Beiläufig beschwerte er sich über seinen Captain, während er am Rand darauf wartete, aufs Spielfeld zu dürfen. Ihr Captain hatte gewusst, dass Hanamiya ihr bester Spieler war, besser als all die arroganten Spieler im dritten Jahr, und er hatte auch gewusst, dass er ihn schon viel früher hätte aufs Feld schicken müssen, wenn sie problemlos hätten siegen wollen. Aber er mochte ihn nicht, so wie die meisten Älteren aus ihrem Team. Deshalb war es für Hanamiya ganz selbstverständlich, dass er sich nicht für diese Menschen anstrengen würde.

Außerdem hatte er einen viel amüsanteren Plan für die letzten paar Spielminuten.

Derweil beobachtete Kiyoshi angespannt, wie der andere den Platz betrat. Obwohl sie sich schon lange kannten, hatten die fünf Mukan no Goshou unabhängig voneinander entschieden, dass sie sich bei offiziellen Spielen so verhalten würden, als wenn sie sich das erste Mal über den Weg liefen. Wenn man ihre Persönlichkeiten in Betracht zog, war der Einzige, der damit Schwierigkeiten hatte, vermutlich Hayama, und von dem erwartete ohnehin niemand, dass er den Ignoranten mimte.

Kiyoshi wendete den Blick erst dann von Hanamiya ab, als Izuki und Hyuuga neben ihm auftauchten. Letzterer legte den Kopf schief und sah interessiert zu dem neu eingewechselten Spieler.

»Kennt ihr ihn?« Kiyoshi war niemals ein guter Lügner gewesen, deswegen war er froh, dass Izuki antwortete, bevor ihm selbst etwas herausgerutscht wäre.

»Er ist einer der Mukan no Goshou und damit genauso stark wie Kiyoshi.« Vermutlich sogar stärker, wenn er ernsthaft spielte, aber er wusste, dass Hanamiya sich keine Mühe mehr geben würde.

»Wieso wird er jetzt erst eingewechselt?«

Izuki zuckte mit den Schultern. »Das weiß ich nicht. Allerdings habe ich nur Schlechtes über ihn gehört...«

Kiyoshi lächelte, ohne wirklich zu wissen warum. Freude war es jedenfalls nicht.

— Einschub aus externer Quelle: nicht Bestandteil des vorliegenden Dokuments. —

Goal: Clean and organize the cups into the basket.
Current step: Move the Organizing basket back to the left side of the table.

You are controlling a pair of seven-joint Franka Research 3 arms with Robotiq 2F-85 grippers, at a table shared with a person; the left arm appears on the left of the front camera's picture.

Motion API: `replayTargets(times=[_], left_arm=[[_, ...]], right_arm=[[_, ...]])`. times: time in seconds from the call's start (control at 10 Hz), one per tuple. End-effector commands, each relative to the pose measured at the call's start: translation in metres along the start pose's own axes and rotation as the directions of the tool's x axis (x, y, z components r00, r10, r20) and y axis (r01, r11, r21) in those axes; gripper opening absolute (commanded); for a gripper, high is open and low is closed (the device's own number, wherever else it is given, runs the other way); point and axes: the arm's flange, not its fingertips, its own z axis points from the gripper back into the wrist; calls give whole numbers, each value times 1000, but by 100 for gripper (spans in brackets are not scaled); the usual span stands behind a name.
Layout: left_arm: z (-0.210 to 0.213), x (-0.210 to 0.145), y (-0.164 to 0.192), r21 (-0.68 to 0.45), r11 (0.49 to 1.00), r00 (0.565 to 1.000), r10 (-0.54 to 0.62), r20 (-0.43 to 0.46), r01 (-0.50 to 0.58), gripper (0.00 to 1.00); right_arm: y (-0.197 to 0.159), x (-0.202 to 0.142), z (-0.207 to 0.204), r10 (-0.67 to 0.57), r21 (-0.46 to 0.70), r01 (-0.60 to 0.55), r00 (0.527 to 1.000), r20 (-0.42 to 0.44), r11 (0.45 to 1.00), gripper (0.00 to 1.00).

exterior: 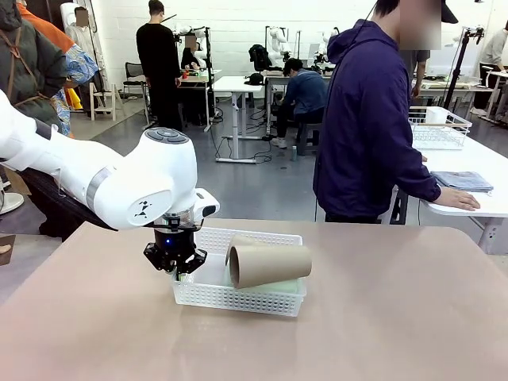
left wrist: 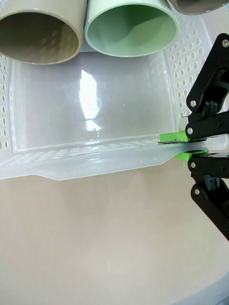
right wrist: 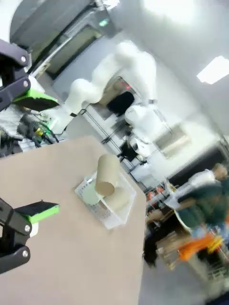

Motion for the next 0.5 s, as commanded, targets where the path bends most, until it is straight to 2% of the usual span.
replayTargets(times=[0.0,0.2,0.4], left_arm=[[-1,-1,0,8,1000,1000,-13,2,13,0],[-1,-1,0,8,1000,1000,-13,2,13,0],[-1,-1,0,8,1000,1000,-13,2,13,0]], right_arm=[[11,19,23,-543,-124,559,828,138,820,100],[12,24,44,-652,-189,669,743,154,719,100],[9,36,56,-691,-210,706,707,153,676,100]])
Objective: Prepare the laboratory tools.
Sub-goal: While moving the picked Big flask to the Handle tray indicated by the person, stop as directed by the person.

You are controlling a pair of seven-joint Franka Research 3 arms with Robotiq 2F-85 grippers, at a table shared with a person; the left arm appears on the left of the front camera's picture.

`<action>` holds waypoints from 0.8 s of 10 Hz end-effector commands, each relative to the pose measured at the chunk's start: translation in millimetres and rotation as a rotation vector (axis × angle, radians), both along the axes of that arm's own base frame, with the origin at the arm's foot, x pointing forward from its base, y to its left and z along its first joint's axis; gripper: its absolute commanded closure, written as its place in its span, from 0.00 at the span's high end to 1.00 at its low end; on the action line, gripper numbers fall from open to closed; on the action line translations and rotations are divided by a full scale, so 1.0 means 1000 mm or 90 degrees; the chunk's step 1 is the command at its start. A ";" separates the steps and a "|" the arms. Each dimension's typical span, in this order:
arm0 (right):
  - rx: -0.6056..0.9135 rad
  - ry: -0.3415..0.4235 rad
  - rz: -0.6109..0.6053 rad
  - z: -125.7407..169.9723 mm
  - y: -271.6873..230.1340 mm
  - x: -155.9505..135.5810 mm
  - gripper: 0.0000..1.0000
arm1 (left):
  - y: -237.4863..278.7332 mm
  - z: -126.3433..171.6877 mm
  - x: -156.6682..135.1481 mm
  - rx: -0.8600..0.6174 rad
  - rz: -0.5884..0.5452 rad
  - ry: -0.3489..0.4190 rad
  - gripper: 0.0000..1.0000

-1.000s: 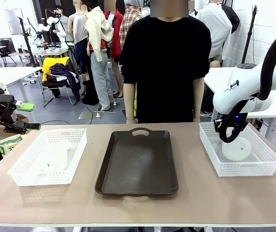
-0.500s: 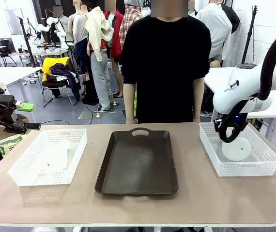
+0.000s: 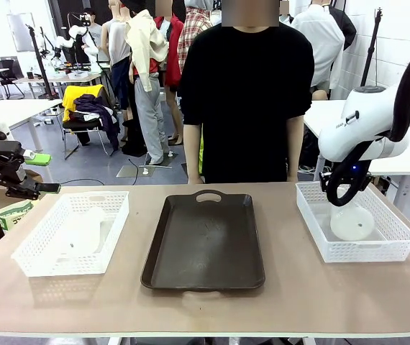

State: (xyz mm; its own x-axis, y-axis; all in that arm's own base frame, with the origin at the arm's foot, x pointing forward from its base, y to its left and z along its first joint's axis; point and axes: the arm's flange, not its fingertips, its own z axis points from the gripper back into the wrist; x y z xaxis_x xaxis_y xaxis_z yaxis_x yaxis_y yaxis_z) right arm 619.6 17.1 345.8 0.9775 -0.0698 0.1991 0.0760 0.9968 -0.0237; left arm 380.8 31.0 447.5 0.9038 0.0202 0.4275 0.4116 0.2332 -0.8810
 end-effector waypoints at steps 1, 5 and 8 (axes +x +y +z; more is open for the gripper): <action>-0.015 -0.007 -0.031 0.017 0.005 -0.019 0.00 | 0.002 0.002 -0.001 -0.007 -0.002 0.000 1.00; -0.017 -0.017 -0.030 0.034 0.007 -0.034 0.00 | 0.002 0.002 -0.001 -0.007 -0.002 0.000 1.00; -0.014 -0.004 -0.006 0.023 0.012 -0.030 0.00 | 0.002 0.002 -0.001 -0.007 -0.002 0.000 1.00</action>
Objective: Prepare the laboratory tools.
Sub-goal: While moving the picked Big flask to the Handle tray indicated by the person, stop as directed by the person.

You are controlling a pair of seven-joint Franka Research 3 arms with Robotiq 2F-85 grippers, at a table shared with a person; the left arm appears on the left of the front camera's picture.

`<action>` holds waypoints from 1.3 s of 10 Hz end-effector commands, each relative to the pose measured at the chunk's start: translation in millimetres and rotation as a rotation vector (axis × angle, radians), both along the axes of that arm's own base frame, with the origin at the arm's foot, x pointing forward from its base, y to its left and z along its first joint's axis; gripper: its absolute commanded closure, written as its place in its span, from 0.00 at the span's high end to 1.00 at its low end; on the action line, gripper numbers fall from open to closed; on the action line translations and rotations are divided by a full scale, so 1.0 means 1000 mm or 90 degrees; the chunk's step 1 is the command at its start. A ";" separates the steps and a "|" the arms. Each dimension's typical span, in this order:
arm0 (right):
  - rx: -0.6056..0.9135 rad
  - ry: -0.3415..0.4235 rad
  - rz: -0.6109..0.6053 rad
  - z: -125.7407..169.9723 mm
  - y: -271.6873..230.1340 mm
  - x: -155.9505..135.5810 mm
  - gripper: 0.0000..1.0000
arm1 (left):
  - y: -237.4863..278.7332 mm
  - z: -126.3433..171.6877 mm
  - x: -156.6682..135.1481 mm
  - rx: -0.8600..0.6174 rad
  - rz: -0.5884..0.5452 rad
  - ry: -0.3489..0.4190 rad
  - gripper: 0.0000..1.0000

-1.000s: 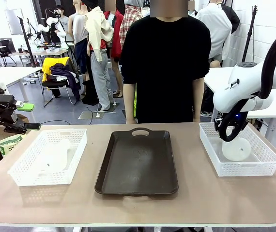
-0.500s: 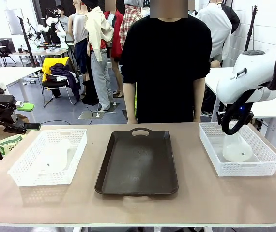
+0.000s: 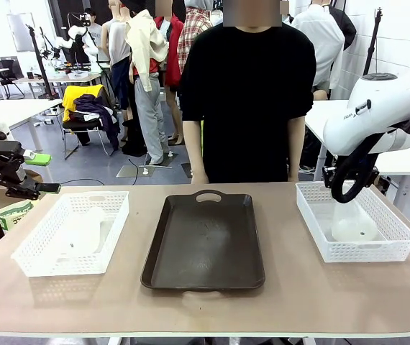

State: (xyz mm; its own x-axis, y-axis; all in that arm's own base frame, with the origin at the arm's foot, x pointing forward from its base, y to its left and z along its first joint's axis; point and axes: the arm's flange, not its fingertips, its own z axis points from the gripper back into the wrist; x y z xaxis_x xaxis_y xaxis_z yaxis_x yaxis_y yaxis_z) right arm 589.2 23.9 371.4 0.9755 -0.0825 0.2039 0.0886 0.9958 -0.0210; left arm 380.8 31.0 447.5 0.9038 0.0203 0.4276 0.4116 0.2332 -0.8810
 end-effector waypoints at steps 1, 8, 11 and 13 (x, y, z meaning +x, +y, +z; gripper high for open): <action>-0.015 0.001 0.007 -0.003 0.006 0.001 0.00 | 0.002 0.002 -0.001 -0.007 -0.002 0.000 1.00; 0.002 -0.019 0.010 0.038 0.000 -0.025 0.00 | 0.002 0.002 -0.001 -0.007 -0.002 0.000 1.00; 0.013 -0.044 -0.002 0.063 -0.007 -0.038 0.00 | 0.002 0.002 -0.001 -0.007 -0.002 0.000 1.00; 0.010 -0.063 0.000 0.077 -0.007 -0.048 0.00 | 0.002 0.002 -0.001 -0.007 -0.002 0.000 1.00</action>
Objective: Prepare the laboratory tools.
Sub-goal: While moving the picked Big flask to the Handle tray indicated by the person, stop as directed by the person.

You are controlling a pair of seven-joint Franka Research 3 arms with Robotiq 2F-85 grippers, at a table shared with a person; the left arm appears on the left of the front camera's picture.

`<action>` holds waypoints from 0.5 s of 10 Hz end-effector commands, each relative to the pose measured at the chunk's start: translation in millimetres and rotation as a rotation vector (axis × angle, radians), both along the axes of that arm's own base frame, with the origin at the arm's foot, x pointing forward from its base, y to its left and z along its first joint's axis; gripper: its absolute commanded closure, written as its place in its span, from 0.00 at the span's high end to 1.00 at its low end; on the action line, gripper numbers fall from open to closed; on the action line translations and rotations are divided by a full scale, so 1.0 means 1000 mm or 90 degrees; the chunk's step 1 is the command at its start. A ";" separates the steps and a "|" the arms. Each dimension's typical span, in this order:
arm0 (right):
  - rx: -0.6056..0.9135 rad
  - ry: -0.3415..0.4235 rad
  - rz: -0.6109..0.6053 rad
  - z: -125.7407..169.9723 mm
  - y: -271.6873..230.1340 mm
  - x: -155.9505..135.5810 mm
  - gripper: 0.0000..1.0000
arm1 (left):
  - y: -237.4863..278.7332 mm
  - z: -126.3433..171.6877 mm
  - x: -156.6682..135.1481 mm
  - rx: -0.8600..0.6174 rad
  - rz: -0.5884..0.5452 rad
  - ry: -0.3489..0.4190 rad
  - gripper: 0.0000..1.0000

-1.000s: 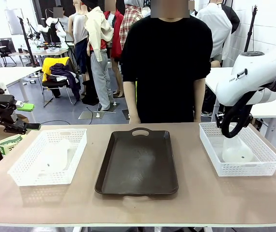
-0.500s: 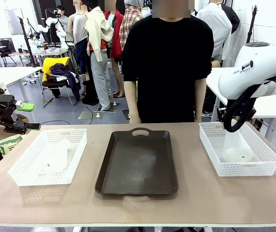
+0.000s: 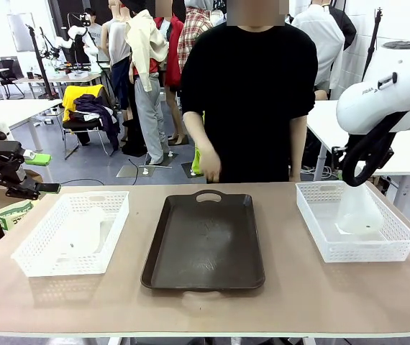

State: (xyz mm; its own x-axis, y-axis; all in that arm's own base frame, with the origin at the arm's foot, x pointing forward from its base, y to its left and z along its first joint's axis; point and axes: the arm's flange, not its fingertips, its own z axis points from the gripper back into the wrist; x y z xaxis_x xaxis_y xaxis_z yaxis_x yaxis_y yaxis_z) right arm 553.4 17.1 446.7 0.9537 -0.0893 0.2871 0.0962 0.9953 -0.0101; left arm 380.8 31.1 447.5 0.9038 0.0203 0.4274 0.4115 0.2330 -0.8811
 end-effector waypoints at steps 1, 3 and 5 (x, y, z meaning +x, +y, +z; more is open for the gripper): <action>0.005 -0.018 0.005 0.009 0.001 -0.020 0.00 | 0.002 0.002 -0.001 -0.007 -0.002 -0.001 1.00; 0.000 -0.045 0.005 0.027 0.002 -0.035 0.00 | 0.002 0.002 -0.001 -0.007 -0.002 -0.001 1.00; -0.004 -0.055 0.005 0.036 0.003 -0.042 0.00 | 0.002 0.002 -0.001 -0.007 -0.002 -0.001 1.00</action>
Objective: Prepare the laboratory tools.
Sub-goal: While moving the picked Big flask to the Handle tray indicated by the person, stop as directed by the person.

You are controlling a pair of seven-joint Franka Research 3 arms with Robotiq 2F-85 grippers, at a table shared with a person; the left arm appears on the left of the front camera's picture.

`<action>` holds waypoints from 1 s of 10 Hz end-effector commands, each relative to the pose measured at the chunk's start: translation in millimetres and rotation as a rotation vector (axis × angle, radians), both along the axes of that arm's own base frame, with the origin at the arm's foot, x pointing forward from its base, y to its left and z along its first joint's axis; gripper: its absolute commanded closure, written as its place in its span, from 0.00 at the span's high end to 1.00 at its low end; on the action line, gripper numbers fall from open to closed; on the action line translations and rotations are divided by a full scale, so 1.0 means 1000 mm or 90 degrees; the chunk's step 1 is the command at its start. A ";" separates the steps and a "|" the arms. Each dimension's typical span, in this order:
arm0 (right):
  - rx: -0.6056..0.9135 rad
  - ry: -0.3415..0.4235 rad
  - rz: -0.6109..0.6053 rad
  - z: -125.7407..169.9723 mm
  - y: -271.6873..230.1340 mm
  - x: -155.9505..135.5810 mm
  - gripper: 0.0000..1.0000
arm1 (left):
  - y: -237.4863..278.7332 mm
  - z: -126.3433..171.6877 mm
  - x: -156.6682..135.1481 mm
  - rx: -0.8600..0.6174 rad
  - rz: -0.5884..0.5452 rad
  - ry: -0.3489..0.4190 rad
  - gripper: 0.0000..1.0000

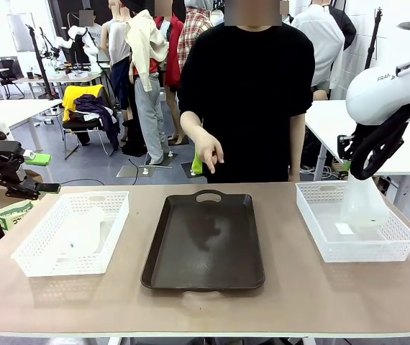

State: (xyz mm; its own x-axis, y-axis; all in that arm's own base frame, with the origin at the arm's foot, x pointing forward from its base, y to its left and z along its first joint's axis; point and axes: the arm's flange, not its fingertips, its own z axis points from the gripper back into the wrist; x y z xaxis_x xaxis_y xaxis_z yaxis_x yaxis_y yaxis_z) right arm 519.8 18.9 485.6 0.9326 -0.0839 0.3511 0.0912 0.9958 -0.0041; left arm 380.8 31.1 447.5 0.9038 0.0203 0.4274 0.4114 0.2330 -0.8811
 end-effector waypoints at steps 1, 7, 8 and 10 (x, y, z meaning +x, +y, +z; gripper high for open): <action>0.000 0.006 -0.001 -0.005 0.000 0.006 0.00 | 0.002 0.002 -0.001 -0.007 -0.002 -0.001 1.00; 0.000 0.006 -0.001 -0.005 0.000 0.006 0.00 | 0.002 0.002 -0.001 -0.007 -0.002 -0.001 1.00; 0.000 0.011 -0.001 -0.008 0.000 0.002 0.00 | 0.002 0.002 -0.001 -0.007 -0.002 -0.001 1.00; -0.024 -0.027 0.024 0.021 0.015 -0.009 0.00 | 0.002 0.002 -0.001 -0.007 -0.002 -0.001 1.00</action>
State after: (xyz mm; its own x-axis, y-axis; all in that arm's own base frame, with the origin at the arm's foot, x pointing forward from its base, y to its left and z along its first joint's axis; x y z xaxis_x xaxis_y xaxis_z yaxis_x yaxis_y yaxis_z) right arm 517.8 26.3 491.6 0.9299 -0.0647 0.3621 0.0743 0.9972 -0.0126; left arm 380.8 31.1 447.4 0.9039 0.0203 0.4273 0.4114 0.2330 -0.8812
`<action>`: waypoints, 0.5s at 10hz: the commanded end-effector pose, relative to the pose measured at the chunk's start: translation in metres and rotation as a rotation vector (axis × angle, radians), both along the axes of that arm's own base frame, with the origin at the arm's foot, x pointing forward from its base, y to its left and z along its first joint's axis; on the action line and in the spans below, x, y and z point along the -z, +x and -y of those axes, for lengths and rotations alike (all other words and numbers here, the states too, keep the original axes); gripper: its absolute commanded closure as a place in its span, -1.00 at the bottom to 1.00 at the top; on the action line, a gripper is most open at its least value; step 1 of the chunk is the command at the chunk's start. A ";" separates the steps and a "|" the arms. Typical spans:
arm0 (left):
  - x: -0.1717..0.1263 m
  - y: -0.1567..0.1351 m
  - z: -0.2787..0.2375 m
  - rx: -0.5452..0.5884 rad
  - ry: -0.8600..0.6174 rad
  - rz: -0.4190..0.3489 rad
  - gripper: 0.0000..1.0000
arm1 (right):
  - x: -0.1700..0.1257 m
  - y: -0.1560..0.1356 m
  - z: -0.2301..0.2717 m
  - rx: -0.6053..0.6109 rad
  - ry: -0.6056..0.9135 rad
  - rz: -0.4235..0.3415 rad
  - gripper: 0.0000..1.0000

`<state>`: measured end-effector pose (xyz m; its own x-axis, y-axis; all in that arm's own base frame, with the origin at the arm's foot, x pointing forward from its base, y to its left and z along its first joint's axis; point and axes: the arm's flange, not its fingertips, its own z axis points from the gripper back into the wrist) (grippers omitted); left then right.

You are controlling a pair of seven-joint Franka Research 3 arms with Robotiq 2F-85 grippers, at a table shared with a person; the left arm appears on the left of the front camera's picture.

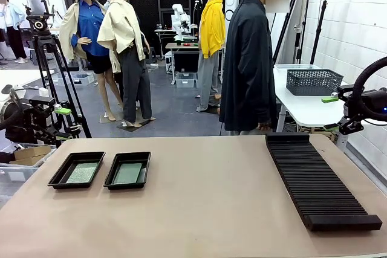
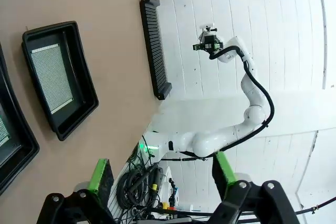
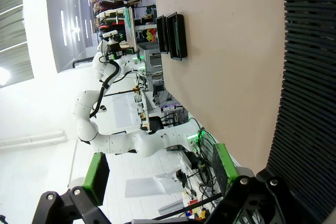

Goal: Inspect and transfer BCBs to ESD trays.
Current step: Pick up the ESD tray and place it on the left side of the table.

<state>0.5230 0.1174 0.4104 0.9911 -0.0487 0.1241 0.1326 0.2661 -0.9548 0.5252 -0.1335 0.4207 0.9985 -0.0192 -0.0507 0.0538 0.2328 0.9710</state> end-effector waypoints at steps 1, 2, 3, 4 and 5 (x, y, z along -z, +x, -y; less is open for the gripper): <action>-0.001 -0.001 0.001 0.004 0.007 0.001 -1.00 | -0.001 -0.003 -0.004 0.010 -0.006 -0.002 -1.00; -0.001 -0.001 0.001 0.004 0.007 0.001 -1.00 | -0.001 -0.003 -0.004 0.010 -0.006 -0.002 -1.00; -0.001 -0.001 0.001 0.004 0.007 0.001 -1.00 | -0.001 -0.003 -0.004 0.010 -0.006 -0.002 -1.00; -0.001 -0.001 0.001 0.004 0.007 0.001 -1.00 | -0.001 -0.003 -0.004 0.010 -0.006 -0.002 -1.00; -0.001 -0.001 0.001 0.004 0.007 0.001 -1.00 | -0.001 -0.003 -0.004 0.010 -0.006 -0.002 -1.00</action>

Ihm war klar, dass Hanamiya etwas plante, irgendetwas, das seine Erwartungen bei Weitem übersteigen würde, also machte es keinen Sinn, jetzt darüber nachzudenken. Stattdessen wollte er sich auf ihren Sieg konzentrieren. Er musste nur darauf achten, vorsichtig zu sein, wenn er während des Spiels in seine Nähe kam.

Tatsächlich gab es in der ersten Minute nichts, das ihn unter normalen Bedingungen hätte beunruhigen müssen. Hanamiya blieb zunächst bei regulären Spielzügen, die zwar mit Perfektion ausgeführt wurden, aber dennoch nichts Besonderes waren. Das wusste dieser genauso gut wie Kiyoshi, doch im Gegensatz zu seinem Gegner wusste Hanamiya auch, worauf er sich eigentlich konzentrierte.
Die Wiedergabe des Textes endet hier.